The primary outcome was development of severe primary graft dysfunction at 24, 48 or 72 hours after lung transplant. Secondary outcomes included mechanical ventilation duration, lengths of stay in hospital or ICU, acute kidney injury incidence and severity, postoperative tracheostomy placement, and mortality rates in-hospital, at 30 days and at 90 days.
In the unadjusted analysis, development of primary graft dysfunction occurred in 39.8% of patients assigned inhaled nitric oxide compared with 44.7% of patients assigned inhaled epoprostenol (risk difference = 4.9 percentage points; 95% CI, –6.4 to 16.2; P = .02).

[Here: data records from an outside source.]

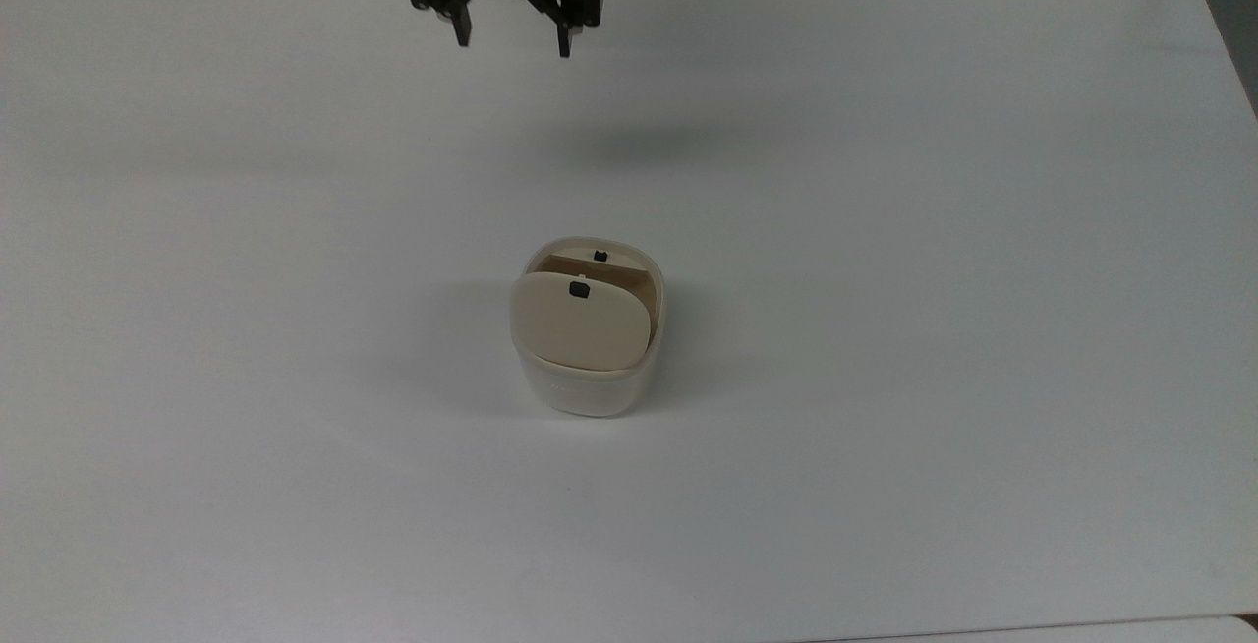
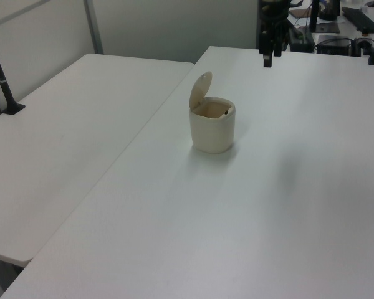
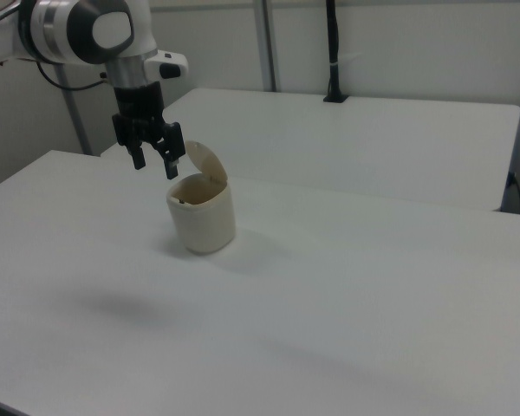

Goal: Open the trash bin
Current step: 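Raise the gripper away from the opened bin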

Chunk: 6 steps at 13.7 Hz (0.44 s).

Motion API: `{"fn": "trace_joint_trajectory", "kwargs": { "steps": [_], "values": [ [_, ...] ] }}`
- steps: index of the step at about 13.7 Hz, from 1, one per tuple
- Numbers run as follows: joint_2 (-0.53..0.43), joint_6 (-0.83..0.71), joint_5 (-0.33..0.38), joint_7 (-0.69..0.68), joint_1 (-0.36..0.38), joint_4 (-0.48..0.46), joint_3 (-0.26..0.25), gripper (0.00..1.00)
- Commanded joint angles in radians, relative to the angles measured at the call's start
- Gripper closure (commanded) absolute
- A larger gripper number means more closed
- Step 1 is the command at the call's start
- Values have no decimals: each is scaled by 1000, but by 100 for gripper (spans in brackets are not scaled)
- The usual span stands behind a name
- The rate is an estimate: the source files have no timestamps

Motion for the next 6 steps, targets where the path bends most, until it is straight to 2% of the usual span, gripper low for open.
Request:
{"fn": "trace_joint_trajectory", "kwargs": {
  "steps": [1, 6],
  "values": [
    [-40, -31, -12, -17, -8, -40, -10, 0],
    [-49, -27, -12, -17, -21, -37, -20, 0]
  ]
}}
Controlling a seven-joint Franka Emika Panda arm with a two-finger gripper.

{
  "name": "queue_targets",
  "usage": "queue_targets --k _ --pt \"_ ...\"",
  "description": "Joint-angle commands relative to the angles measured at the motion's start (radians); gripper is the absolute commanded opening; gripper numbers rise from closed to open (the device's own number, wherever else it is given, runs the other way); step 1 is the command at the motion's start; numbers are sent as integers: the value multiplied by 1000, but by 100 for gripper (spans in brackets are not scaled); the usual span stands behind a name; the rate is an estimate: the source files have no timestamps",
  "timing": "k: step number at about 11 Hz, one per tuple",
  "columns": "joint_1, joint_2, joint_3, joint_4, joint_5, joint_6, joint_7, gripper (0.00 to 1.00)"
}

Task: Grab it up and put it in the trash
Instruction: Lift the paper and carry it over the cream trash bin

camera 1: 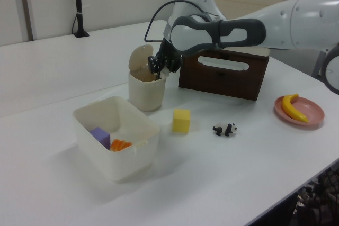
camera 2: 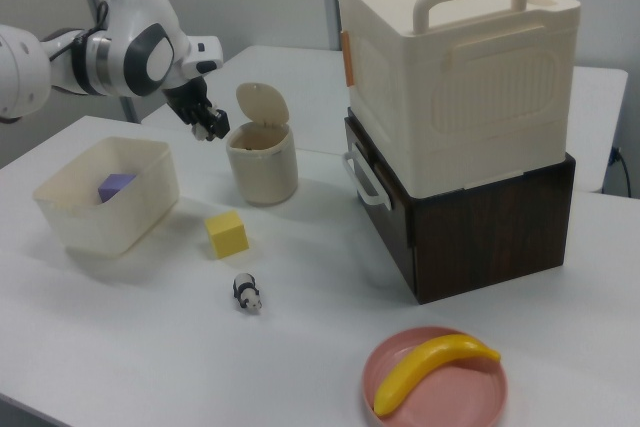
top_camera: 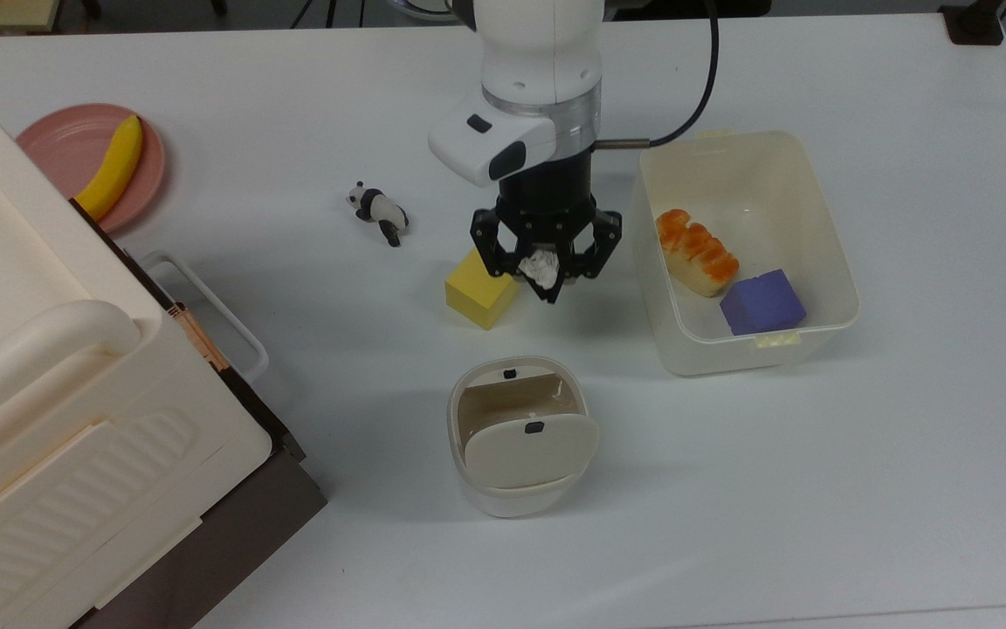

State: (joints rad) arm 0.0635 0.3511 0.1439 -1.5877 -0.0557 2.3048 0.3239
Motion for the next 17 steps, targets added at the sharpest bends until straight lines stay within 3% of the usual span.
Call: queue_targets --k 1,4,12,13,14,15,17 --pt "10 77 -6 89 -58 96 17 0" --pt "7 109 -6 123 -98 160 15 0" --pt "-4 192 -20 126 -108 407 17 0" --pt "-7 193 -20 126 -108 418 18 8" --pt "-7 193 -20 124 -110 420 18 35" --pt "-7 193 -20 124 -113 420 17 98" --pt "-8 193 -20 123 -165 420 18 100"
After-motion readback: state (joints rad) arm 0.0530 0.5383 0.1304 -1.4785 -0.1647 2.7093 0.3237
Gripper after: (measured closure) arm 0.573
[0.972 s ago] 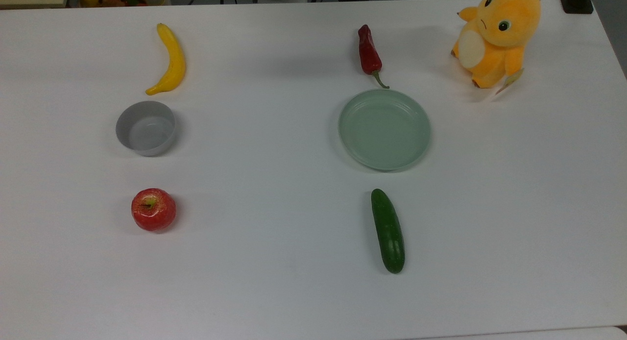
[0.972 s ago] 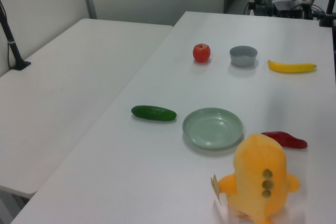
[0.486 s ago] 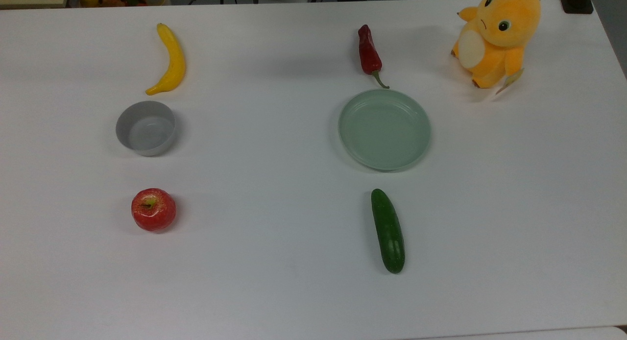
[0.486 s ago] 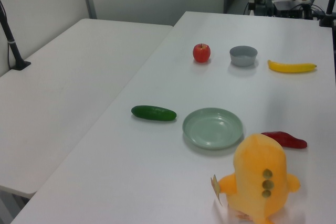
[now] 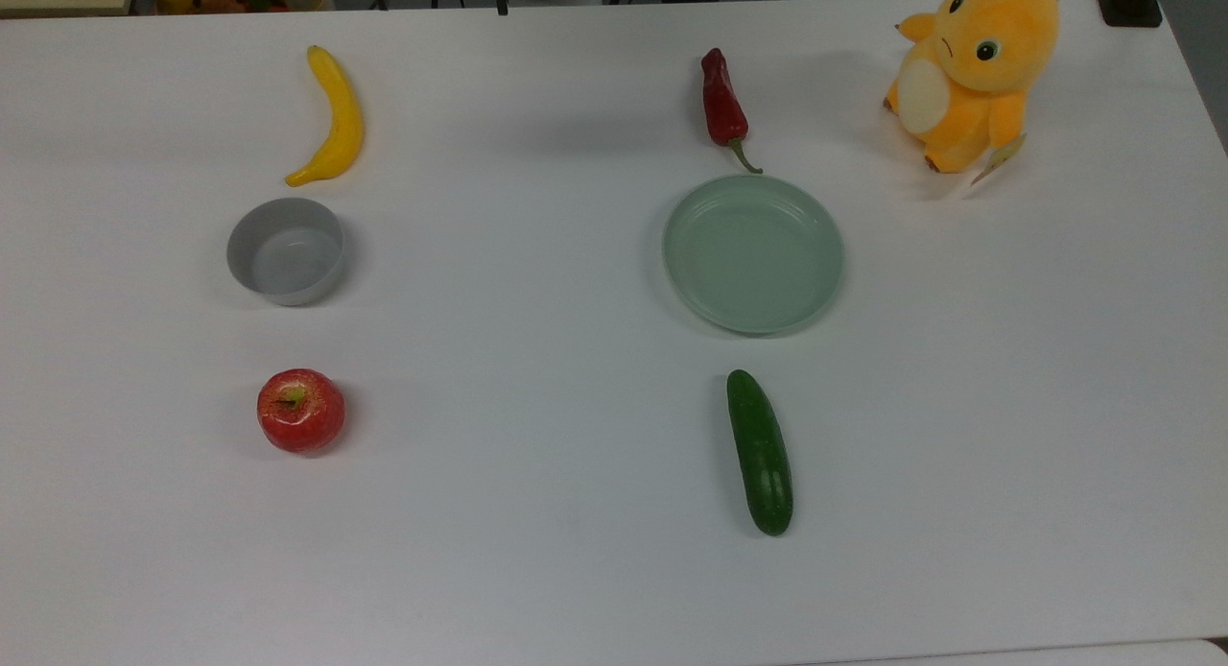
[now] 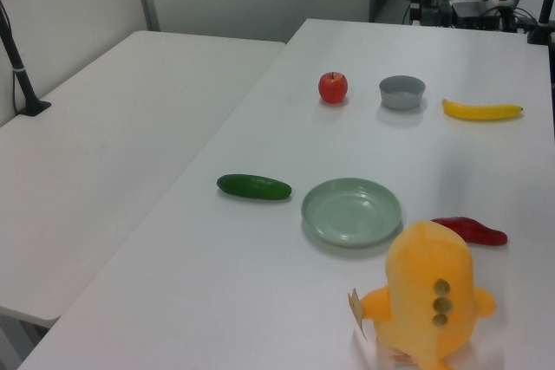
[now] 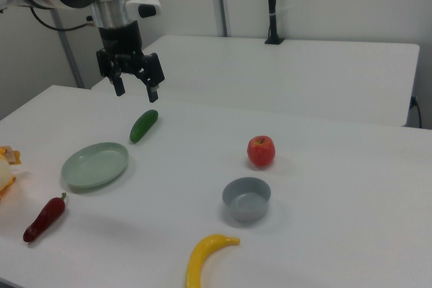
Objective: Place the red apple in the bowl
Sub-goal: 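Move the open gripper over the red apple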
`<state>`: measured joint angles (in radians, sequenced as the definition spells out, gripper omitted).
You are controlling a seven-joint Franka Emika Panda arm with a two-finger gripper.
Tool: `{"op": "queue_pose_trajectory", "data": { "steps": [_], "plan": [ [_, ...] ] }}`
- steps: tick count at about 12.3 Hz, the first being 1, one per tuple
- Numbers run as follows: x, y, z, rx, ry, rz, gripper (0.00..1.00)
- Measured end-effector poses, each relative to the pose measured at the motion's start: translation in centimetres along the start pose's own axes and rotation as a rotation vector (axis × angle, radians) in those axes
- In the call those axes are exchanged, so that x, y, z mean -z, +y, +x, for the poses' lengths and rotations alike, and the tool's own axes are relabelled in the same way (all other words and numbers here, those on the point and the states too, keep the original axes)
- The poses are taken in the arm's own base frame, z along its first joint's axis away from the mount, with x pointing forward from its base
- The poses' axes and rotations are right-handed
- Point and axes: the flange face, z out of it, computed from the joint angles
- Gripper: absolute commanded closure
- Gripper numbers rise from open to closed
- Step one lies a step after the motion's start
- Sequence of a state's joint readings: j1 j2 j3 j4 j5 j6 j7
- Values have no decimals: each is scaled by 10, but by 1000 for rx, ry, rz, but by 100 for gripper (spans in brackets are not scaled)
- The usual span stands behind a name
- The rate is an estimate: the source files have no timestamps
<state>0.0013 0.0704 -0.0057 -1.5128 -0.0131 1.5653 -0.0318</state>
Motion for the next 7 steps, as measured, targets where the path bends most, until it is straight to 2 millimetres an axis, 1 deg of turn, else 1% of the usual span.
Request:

In the post hoc analysis, at 48 or 72 hours, primary graft dysfunction occurred in 26.5% of patients assigned inhaled nitric oxide compared with 28.2% of patients assigned inhaled epoprostenol. At 72 hours, primary graft dysfunction occurred in 16.3% of patients assigned inhaled nitric oxide compared with 21.3% of patients assigned inhaled epoprostenol.
Researchers observed no significant differences in any secondary outcomes.
“Although the results of this investigation have changed practice at our institution, future directions may include implementation of a larger multicenter trial to substantiate these findings,” the researchers wrote.